Whew, my niece hates the dog. She was in hysterical tears about him and no matter how much we reassured her, she cried the whole time she was in the house.
Fortunately, I have a big outside she can play in.
All the crying got the dog worked up and upset though, so he was shedding and panting and just… I don’t think Sonnyboy has ever met anyone terrified of him before. He didn’t know what to do.
The baby, on the other hand, thought the dog was great. He rubbed his feet all over the dog. He put his foot in the dog’s ear. He put his foot in the dog’s eye. He put his foot in the dog’s mouth. He tried to put the dog’s nose in his mouth. I tried to make the dog understand that he could go anywhere else in the house, but he seemed to love it.
Ha ha ha. Lord. In real life, don’t let your baby put his foot in a dog’s mouth. Even writing it, it seems very stupid. But it’s not like it was some kind of “put your head in the lion’s mouth” trick. The baby was sitting on my lap, kicking around, and the dog came over and seemed not to notice the barrage of baby feet. Or seemed to enjoy it.
But then! Then he snuck out and took off and I finally found him four doors down, attempting to enter the home of three girls and their mom.
Like he’d had his fill of my family and was ready to try out a family with less kicking and crying.
That is one adorable little girl.
She’s got my sympathy. When I was a toddler, a neighbor’s sheepdog knocked me down and sat on my chest (so I couldn’t breathe) and vociferously licked my face (so I managed to gasp any air in, it was mostly going to be dog slobber). I was blue and limp by the time someone rescued me.
So, yeah, for many years my reaction to dogs was like your niece’s — “giant, unpredictable, scary-strong thing that will try to kill me”. I grew out of it; now my reflexive greeting to big dogs is, “Awww, hello, sweetheart.”

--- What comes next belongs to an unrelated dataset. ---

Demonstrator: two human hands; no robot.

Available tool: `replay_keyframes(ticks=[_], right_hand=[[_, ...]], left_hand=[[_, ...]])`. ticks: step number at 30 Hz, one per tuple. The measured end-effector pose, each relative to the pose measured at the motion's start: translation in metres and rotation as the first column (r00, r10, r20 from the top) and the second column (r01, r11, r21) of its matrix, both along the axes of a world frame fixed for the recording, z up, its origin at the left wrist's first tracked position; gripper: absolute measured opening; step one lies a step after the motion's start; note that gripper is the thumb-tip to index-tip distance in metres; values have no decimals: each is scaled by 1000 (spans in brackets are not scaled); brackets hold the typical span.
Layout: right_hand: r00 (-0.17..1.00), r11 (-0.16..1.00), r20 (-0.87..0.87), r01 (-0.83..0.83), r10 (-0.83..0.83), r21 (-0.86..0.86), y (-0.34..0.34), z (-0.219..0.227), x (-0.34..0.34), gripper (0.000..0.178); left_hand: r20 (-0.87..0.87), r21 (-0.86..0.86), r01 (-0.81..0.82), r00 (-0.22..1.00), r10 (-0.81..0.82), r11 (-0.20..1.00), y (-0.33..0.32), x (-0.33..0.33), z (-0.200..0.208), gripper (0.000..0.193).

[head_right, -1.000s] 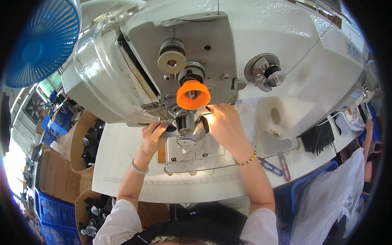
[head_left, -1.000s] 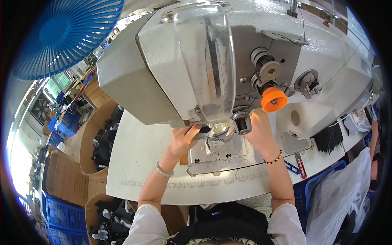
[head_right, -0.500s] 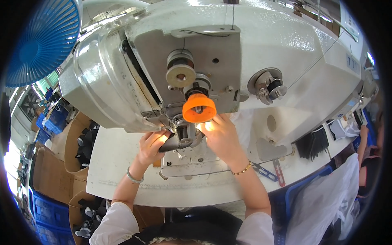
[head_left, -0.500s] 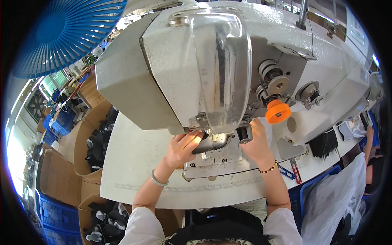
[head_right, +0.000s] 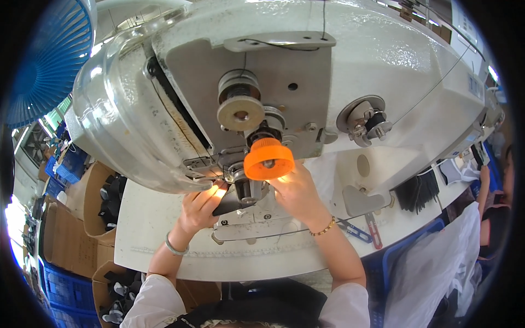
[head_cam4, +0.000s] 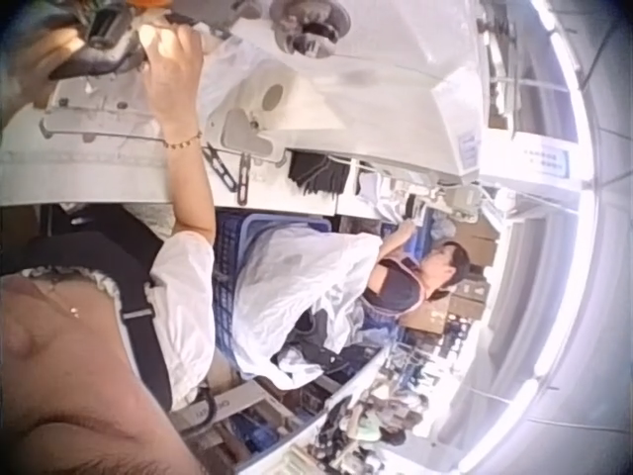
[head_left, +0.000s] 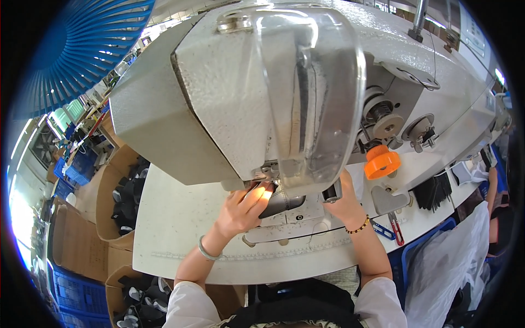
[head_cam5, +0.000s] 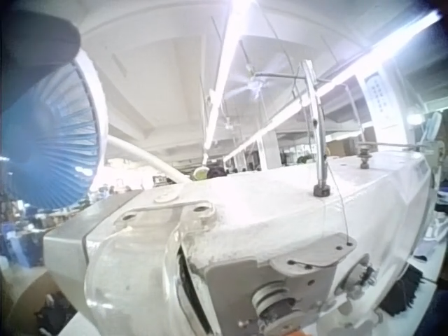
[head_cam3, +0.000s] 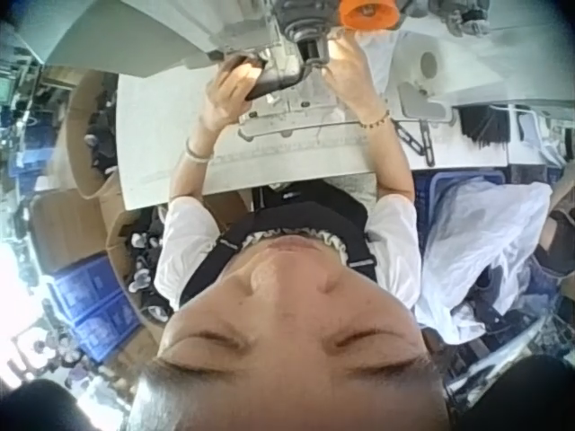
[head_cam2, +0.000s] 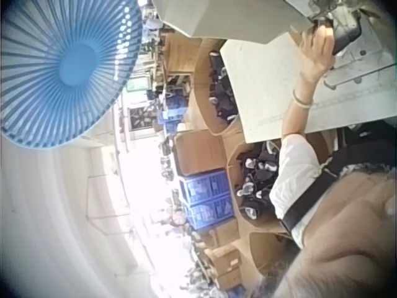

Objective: The recorder is using a sewing machine to stitch together components of a shoe.

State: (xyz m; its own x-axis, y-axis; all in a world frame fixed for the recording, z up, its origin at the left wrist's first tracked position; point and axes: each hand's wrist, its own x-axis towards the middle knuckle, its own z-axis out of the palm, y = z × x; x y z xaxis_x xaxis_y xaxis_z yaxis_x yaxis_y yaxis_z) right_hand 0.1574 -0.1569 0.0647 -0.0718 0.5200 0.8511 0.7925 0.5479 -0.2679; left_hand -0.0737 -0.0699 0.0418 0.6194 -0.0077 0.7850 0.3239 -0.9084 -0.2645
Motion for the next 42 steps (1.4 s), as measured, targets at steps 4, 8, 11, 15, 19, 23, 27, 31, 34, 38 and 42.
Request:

But our culture makes it hard to grow out of that and does things to us that drags it out and makes it worse, by gaslighting us constantly about the real dangers of big, strong dogs. When a big strong dog is dashing towards me in utter determination to jump all over me and claw my skin off, some idiot yelling, “He’s friendly, he’s friendly!” does not help, because the dog’s friendly intentions do not change the fact that the dog will harm me with all the best intentions in the world. Hopefully people treat your niece’s fears as just and reasonable and don’t gaslight her about them — a four-year-old trying to be aware of danger is a good thing.